[DATA SEGMENT Boundary: Start]

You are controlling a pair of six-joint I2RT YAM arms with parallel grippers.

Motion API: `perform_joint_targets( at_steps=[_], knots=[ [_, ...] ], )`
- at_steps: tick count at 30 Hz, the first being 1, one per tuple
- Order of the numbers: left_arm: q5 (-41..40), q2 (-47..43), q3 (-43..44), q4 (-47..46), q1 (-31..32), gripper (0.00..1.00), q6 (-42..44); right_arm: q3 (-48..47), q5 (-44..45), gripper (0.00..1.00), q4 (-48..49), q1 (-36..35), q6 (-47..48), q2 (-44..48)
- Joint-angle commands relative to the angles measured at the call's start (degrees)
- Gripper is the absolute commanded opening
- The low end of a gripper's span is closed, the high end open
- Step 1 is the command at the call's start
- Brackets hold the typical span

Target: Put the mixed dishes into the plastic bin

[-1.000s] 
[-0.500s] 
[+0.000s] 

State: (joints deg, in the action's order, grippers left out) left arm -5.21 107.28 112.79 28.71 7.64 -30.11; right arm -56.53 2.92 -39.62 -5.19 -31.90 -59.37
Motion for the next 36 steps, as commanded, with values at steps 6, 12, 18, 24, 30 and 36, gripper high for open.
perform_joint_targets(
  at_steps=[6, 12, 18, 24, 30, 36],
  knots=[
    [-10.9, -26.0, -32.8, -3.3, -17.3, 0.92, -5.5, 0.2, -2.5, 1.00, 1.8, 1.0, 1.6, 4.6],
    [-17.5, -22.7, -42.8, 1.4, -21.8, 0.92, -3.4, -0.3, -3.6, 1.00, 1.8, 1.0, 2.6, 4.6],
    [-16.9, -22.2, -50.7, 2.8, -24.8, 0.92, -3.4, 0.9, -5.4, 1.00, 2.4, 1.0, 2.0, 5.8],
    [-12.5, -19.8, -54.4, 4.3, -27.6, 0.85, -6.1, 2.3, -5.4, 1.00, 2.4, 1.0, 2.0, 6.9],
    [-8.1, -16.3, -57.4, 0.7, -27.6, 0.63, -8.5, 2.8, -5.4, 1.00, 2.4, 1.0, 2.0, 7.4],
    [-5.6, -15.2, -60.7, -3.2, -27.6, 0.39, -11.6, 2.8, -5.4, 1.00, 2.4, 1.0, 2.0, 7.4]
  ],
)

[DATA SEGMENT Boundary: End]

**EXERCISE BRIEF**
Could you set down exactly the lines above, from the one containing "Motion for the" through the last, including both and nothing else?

**TASK RESULT**
Motion for the next 36 steps, as commanded, with values at steps 6, 12, 18, 24, 30 and 36, gripper high for open.
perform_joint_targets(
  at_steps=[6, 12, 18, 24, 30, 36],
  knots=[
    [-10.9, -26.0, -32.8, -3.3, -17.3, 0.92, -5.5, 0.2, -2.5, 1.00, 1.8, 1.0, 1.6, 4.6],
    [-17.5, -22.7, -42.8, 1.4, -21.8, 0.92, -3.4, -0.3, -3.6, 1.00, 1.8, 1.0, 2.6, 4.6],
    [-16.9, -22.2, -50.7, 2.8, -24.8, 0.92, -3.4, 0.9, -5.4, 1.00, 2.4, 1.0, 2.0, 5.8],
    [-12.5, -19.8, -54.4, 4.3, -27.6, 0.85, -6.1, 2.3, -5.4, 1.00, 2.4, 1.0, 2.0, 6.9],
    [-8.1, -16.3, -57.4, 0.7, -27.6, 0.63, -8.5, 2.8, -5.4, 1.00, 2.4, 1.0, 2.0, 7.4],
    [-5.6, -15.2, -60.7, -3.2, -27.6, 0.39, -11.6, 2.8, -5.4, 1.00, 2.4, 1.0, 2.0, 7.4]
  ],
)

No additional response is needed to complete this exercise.